The other morning an interesting, and rather humbling, thing happened at the gym. Having just climbed stairs in place for 15 minutes, I made my way over to the next set of machines I like to use. When I got there I could see that both of them were occupied so I changed up my stubborn routine to wait. I spent a little time on the chest workout machine, which is positioned such that I can keep an eye on those other machines I was waiting for. While there I could see that both people, whose backsides laid claim on those two machines, were not actually using them, but were staring at their phones…and staring at them…and staring at them…and staring at them, all while sitting on MY machines!
There I was, sitting on that chest machine, starting to get all judgey, impatient and crabby and trying to use my eyes as an unfruitful poking stick to knock those two off of those machines.
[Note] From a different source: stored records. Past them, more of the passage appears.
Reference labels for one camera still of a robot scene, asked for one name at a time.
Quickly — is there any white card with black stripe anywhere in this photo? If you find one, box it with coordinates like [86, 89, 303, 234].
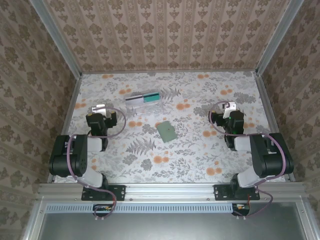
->
[125, 94, 145, 105]

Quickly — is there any clear acrylic card box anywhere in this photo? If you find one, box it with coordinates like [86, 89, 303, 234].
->
[124, 87, 166, 116]

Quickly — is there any teal card with dark stripe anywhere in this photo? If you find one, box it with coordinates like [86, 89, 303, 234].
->
[142, 92, 161, 103]

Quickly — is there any black connector board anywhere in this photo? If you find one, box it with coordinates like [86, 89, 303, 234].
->
[231, 202, 251, 217]
[92, 203, 116, 218]

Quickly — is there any grey metal sheet panel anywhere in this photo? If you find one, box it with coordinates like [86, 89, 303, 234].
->
[37, 212, 310, 240]

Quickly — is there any aluminium table side rail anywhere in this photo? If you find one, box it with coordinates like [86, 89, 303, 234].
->
[46, 73, 84, 183]
[253, 71, 296, 182]

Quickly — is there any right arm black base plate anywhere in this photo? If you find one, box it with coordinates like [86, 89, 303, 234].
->
[214, 184, 261, 201]

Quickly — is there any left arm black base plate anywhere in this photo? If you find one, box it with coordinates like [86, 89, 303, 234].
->
[81, 184, 126, 201]

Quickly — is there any aluminium table end rail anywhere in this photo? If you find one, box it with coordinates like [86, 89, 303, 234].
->
[81, 70, 258, 75]

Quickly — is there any aluminium frame post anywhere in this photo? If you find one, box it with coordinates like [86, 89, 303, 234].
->
[254, 0, 305, 76]
[29, 0, 83, 77]

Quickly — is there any aluminium mounting rail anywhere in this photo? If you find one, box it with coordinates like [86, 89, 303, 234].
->
[37, 182, 307, 201]

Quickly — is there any slotted grey cable duct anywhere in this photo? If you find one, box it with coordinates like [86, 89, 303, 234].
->
[46, 202, 307, 214]
I mean, how dare they take up all this time at a machine that someone else, (who they don’t even realize is there, giving them the eye from across the room), wants to use it?!?
Then I felt something. I felt a something coming towards me that was very familiar because it was the very something that I was doing, pertaining to those two ladies across the room. There was a guy staring ME down. He was staring me down because he wanted to use the machine I was sitting on, not using because I was sitting there judging other people for the same thing! When I realized this I was apologetic, “Oh, I’m sorry. I’m finished with this one.”, and left my perch….or judgement seat.
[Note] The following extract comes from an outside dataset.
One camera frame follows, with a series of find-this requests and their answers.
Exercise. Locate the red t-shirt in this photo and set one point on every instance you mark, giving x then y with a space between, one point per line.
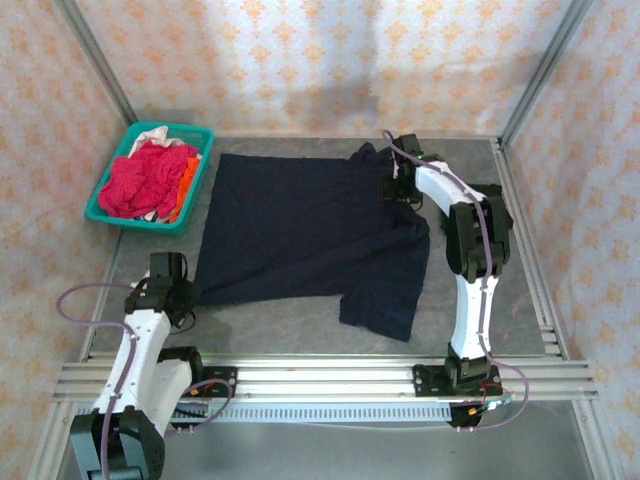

When I walked away I heard Holy Spirit in my heart, “Ya’ll do this in many areas of life. You waste time being overly concerned with what other people are doing. Doing wrong and otherwise. All the while you aren’t moving forward. You could have followed My lead on things, gotten My heart, My energy and wisdom. Instead, you stay in one place and often duplicate the very things you don’t like…..but I love you all and I’m still here saying, ‘Come up here. Come up now.’”
Also, I was reminded of Matthew 7:1 - 5 (The message tells it more like I talk) “Don’t pick on people, jump on their failures, criticize their faults— unless, of course, you want the same treatment. That critical spirit has a way of boomeranging. It’s easy to see a smudge on your neighbor’s face and be oblivious to the ugly sneer on your own. Do you have the nerve to say, ‘Let me wash your face for you,’ when your own face is distorted by contempt? It’s this whole traveling road-show mentality all over again, playing a holier-than-thou part instead of just living your part. Wipe that ugly sneer off your own face, and you might be fit to offer a washcloth to your neighbor.
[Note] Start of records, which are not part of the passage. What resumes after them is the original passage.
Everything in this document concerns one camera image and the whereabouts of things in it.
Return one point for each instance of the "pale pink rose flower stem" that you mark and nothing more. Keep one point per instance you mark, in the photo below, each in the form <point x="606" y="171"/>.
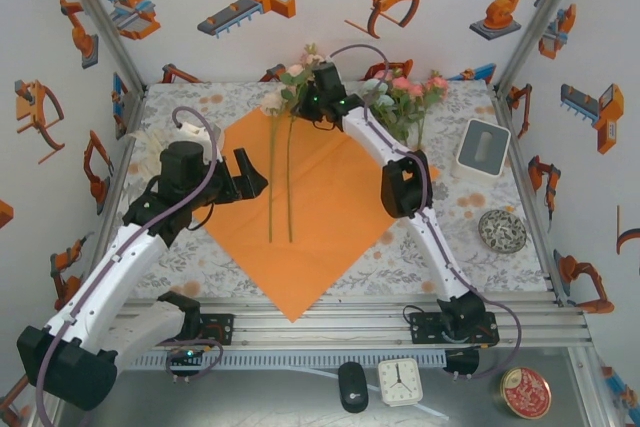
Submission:
<point x="296" y="72"/>

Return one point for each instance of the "black computer mouse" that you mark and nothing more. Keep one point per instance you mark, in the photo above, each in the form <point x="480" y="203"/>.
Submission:
<point x="353" y="387"/>

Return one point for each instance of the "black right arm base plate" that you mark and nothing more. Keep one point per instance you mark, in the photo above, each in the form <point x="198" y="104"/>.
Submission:
<point x="422" y="327"/>

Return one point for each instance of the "red gold round tin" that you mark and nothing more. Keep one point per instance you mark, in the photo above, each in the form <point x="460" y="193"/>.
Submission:
<point x="525" y="392"/>

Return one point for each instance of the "aluminium side rail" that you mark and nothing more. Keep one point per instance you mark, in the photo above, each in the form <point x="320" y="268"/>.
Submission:
<point x="114" y="182"/>

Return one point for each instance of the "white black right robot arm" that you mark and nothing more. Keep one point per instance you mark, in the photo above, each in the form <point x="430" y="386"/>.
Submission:
<point x="405" y="187"/>

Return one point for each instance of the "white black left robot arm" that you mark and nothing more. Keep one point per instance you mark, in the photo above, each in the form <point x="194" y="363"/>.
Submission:
<point x="100" y="307"/>

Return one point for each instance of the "white grey tissue box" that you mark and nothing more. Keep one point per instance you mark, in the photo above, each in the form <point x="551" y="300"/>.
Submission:
<point x="482" y="147"/>

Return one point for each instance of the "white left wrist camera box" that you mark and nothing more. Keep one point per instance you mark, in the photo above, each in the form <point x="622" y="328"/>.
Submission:
<point x="195" y="133"/>

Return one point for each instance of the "aluminium frame cross rails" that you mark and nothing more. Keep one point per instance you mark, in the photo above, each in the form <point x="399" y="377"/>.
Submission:
<point x="325" y="327"/>

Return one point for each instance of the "orange wrapping paper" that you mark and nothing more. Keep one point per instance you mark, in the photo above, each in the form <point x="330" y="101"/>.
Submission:
<point x="325" y="207"/>

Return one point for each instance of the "white square clock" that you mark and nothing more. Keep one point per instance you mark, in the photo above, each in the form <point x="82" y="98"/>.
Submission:
<point x="400" y="382"/>

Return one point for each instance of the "cream rose fake flower stem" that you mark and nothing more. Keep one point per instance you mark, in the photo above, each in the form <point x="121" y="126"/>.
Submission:
<point x="270" y="103"/>

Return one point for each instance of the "floral patterned tablecloth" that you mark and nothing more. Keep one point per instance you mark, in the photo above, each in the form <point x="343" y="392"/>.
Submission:
<point x="390" y="277"/>

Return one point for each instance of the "patterned ceramic dish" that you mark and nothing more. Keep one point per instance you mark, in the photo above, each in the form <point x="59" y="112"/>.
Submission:
<point x="502" y="230"/>

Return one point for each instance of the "teal fake flower stem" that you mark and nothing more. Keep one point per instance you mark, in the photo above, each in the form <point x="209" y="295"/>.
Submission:
<point x="375" y="89"/>

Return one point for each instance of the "aluminium corner post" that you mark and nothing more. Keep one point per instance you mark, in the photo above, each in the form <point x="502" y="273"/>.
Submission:
<point x="100" y="17"/>
<point x="540" y="17"/>

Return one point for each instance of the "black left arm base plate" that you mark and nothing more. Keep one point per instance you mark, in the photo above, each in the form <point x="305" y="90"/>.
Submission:
<point x="225" y="329"/>

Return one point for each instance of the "cream printed ribbon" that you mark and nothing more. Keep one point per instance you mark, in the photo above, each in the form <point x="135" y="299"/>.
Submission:
<point x="145" y="147"/>

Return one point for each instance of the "black controller board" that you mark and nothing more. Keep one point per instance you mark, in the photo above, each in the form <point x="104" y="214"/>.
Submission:
<point x="462" y="362"/>
<point x="187" y="357"/>
Here’s what this little incident spoke to me: “Toddy, remember that you have the fruit of the Spirit in you. Patience and Kindness are two of them. Let’s focus on those a bit more for the rest of today. I’m so proud of you for listening and being willing to grow.” This was one of those times where I felt HIS correction and I welcomed it, knowing He has the best in mind for me. Oh how He loves His kids so so much!